BACKGROUND: Despite significant differences in surgical outcomes between pediatric and adult patients with ulcerative colitis (UC) undergoing colectomy, counseling on pediatric outcomes has largely been guided by data from adults. We compared differences in pouch survival between pediatric and adult patients who underwent total proctocolectomy with ileal pouch-anal anastomosis (IPAA). METHODS: This was a retrospective single-center study of patients with UC treated with IPAA who subsequently underwent pouchoscopy between 1980 and 2019. Data were collected via electronic medical records. We stratified the study population based on age at IPAA. Differences between groups were assessed using t tests and chi-square tests. Kaplan-Meier curves were used to compare survival probabilities. Differences between groups were assessed using a log-rank test. RESULTS: We identified 53 patients with UC who underwent IPAA before 19 years of age and 329 patients with UC who underwent IPAA at or after 19 years of age. Subjects who underwent IPAA as children were more likely to require anti-tumor nerosis factor (TNF) postcolectomy compared with adults (41.5% vs 25.8%; P < .05). Kaplan-Meier estimates revealed that pediatric patients who underwent IPAA in the last 10 years had a 5-year pouch survival probability that was 28% lower than that of those who underwent surgery in the 1990s or 2000s (72% vs 100%; P < .001). Further, children who underwent IPAA and received anti-TNF therapies precolectomy had the most rapid progression to pouch failure when compared with anti-TNF-naive children and with adults who were either exposed or naive precolectomy (P < .05). CONCLUSIONS: There are lower rates of pouch survival for children with UC who underwent IPAA following the uptake of anti-TNF therapy compared with both historical pediatric control subjects and contemporary adults.

Ileal pouch­anal anastomosis is the most common surgical approach for patients with ulcerative colitis undergoing total proctocolectomy. Outcomes are informed by heterogeneous adult data cohorts often predating anti-tumor necrosis factor uptake. We find that for children in the modern era pouch loss occurs at higher rates.

Endoscopic Phenotype of the J Pouch in Patients With Inflammatory Bowel Disease: A New Classification for Pouch Outcomes.
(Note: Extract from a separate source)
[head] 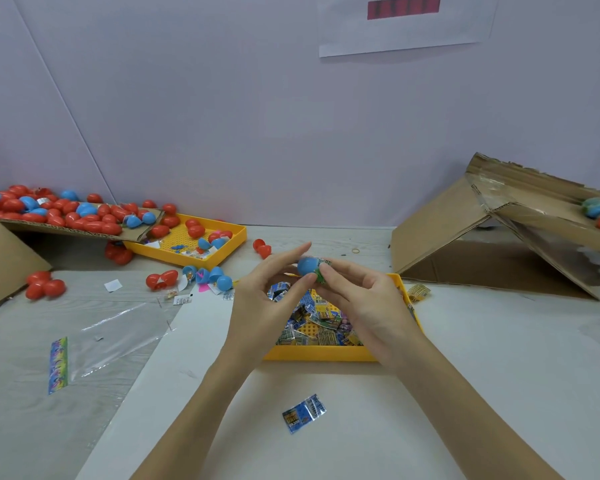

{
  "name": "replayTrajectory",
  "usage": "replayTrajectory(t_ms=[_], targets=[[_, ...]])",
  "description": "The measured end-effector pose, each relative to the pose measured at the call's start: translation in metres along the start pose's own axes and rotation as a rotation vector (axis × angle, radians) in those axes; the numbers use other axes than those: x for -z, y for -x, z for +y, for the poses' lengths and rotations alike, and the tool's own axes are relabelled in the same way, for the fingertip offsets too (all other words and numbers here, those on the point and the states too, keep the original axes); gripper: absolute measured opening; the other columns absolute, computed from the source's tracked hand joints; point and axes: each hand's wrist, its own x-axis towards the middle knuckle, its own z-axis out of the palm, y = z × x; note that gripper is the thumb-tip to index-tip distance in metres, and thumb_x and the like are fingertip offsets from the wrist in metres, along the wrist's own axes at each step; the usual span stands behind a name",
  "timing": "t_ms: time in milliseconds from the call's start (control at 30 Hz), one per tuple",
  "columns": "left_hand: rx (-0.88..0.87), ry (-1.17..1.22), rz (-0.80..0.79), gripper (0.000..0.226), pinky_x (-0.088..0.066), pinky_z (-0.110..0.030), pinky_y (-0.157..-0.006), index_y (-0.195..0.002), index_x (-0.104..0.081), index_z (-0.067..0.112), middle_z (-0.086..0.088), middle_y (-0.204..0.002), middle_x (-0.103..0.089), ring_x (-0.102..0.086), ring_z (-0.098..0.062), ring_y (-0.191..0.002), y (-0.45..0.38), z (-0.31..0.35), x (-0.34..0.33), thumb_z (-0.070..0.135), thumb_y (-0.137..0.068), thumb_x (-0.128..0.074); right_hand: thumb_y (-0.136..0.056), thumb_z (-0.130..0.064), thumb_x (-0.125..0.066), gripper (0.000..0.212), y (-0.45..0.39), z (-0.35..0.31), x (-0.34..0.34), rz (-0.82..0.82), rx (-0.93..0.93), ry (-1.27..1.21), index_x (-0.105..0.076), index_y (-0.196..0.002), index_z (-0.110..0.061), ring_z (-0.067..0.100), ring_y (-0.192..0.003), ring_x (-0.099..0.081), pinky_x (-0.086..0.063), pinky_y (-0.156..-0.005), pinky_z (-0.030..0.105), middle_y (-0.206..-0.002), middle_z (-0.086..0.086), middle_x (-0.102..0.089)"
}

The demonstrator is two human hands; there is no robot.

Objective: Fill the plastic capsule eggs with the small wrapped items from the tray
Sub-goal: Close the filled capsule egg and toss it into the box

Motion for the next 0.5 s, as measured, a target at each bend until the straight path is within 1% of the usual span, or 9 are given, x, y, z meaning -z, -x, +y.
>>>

BACKGROUND & AIMS: Pouchitis is a common complication of ileal pouch-anal anastomosis (IPAA) in patients with ulcerative colitis who have undergone colectomy. Pouchitis has been considered a single entity despite a broad array of clinical and endoscopic patterns. We developed a novel classification system based on the pattern of inflammation observed in pouches and evaluated the contributing factors and prognosis of each phenotype. METHODS: We identified 426 patients (384 with ulcerative colitis) treated with proctocolectomy and IPAA who subsequently underwent pouchoscopies at the University of Chicago between June 1997 and December 2019. We retrospectively reviewed 1359 pouchoscopies and classified them into 7 main pouch phenotypes: (1) normal, (2) afferent limb involvement, (3) inlet involvement, (4) diffuse, (5) focal inflammation of the pouch body, (6) cuffitis, and (7) pouch with fistulas noted 6 months after ileostomy takedown. Logistic regression analysis was used to assess factors contributing to each phenotype. Pouch survival was estimated by the log-rank test and the Cox proportional hazards model. RESULTS: Significant contributing factors for afferent limb involvement were a body mass index of 25 or higher and hand-sewn anastomosis, for inlet involvement the significant contributing factor was male sex; for diffuse inflammation the significant contributing factors were extensive colitis and preoperative use of anti-tumor necrosis factor drugs, for cuffitis the significant contributing factors were stapled anastomosis and preoperative Clostridioides difficile infection. Inlet stenosis, diffuse inflammation, and cuffitis significantly increased the risk of pouch excision. Diffuse inflammation was associated independently with pouch excision (hazard ratio, 2.69; 95% CI, 1.34-5.41; P = .005). CONCLUSIONS: We describe 7 unique IPAA phenotypes with different contributing factors and outcomes, and propose a new classification system for pouch management and future interventional studies.